= Beginning of Section =
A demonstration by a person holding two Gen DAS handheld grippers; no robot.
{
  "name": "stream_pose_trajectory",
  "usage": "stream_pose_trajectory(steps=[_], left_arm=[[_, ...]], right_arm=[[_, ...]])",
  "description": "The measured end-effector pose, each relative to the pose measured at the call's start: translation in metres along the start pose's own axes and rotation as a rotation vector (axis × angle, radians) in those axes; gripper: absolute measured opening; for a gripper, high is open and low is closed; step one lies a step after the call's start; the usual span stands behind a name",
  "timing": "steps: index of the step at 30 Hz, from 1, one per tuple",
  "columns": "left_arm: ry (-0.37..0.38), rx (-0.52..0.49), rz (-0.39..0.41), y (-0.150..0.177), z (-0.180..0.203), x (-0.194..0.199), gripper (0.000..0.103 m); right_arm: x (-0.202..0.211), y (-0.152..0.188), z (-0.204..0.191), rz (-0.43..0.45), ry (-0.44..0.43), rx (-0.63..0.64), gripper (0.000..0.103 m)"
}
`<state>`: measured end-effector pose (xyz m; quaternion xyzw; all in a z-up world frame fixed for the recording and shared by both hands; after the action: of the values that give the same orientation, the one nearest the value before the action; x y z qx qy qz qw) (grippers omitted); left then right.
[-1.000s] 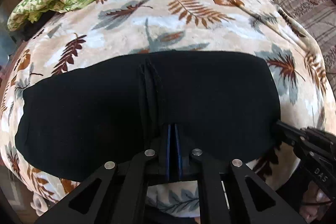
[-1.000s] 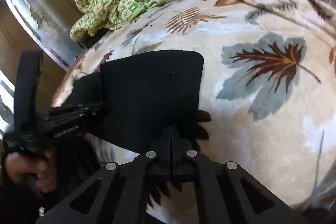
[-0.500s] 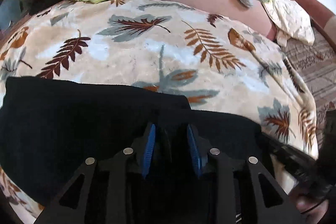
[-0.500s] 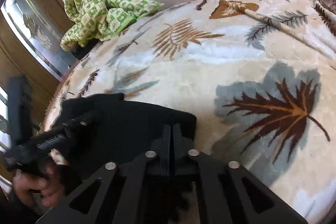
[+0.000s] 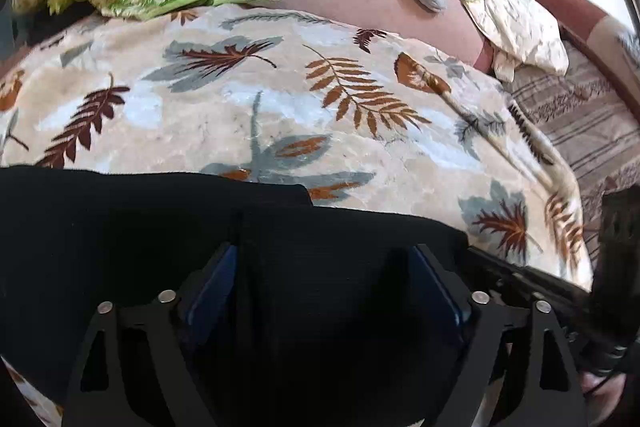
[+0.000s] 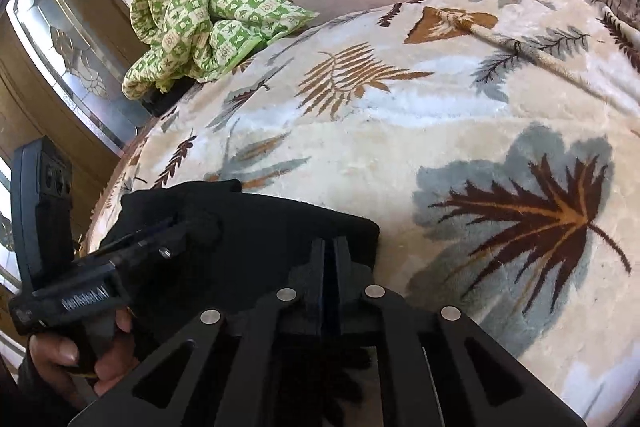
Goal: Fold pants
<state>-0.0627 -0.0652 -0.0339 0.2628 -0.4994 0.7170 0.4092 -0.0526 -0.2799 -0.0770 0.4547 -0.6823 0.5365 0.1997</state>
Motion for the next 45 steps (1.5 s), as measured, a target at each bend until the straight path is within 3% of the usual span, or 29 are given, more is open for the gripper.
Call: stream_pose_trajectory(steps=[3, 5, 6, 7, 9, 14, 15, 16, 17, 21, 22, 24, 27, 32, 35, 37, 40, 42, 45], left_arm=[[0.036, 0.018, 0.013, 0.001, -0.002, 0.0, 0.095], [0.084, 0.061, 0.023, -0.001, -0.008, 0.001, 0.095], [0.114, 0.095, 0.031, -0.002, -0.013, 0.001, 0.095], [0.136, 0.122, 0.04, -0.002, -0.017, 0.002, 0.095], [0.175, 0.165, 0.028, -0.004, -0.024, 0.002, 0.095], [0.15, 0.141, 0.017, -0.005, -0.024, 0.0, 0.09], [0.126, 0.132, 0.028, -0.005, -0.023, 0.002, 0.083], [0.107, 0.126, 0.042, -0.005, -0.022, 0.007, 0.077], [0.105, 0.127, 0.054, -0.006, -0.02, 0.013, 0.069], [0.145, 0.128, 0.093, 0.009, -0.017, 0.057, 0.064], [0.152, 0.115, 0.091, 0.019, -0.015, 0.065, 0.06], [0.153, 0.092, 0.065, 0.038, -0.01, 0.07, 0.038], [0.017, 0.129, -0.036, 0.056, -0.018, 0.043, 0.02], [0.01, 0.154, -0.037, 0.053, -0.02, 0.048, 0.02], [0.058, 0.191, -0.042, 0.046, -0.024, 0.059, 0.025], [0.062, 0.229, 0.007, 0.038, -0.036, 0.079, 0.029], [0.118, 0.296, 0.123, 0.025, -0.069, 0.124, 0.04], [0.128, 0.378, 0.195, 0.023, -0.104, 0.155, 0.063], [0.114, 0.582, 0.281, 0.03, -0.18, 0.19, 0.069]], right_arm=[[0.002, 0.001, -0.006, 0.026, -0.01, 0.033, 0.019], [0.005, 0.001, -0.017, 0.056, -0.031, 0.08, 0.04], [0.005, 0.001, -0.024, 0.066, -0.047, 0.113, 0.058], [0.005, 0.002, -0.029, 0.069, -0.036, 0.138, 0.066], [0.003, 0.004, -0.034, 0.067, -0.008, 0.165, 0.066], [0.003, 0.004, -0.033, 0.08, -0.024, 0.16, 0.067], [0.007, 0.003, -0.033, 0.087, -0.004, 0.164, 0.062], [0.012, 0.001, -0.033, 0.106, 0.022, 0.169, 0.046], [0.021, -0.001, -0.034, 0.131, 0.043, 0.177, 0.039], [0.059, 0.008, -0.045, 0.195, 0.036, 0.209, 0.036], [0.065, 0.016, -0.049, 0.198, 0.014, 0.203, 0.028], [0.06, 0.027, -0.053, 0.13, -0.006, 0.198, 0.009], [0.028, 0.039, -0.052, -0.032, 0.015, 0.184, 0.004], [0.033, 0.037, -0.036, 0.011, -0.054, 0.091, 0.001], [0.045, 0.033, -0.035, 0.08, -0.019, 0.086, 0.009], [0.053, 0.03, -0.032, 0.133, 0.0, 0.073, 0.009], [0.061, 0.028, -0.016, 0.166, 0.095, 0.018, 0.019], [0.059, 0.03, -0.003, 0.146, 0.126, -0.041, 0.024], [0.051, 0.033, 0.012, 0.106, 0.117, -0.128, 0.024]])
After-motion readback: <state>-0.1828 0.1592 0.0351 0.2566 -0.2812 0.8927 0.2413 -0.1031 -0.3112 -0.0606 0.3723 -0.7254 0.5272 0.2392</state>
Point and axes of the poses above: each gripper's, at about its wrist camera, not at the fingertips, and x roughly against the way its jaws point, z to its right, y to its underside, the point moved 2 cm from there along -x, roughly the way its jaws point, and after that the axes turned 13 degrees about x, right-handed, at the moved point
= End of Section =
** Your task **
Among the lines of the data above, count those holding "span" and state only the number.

** Answer space **
2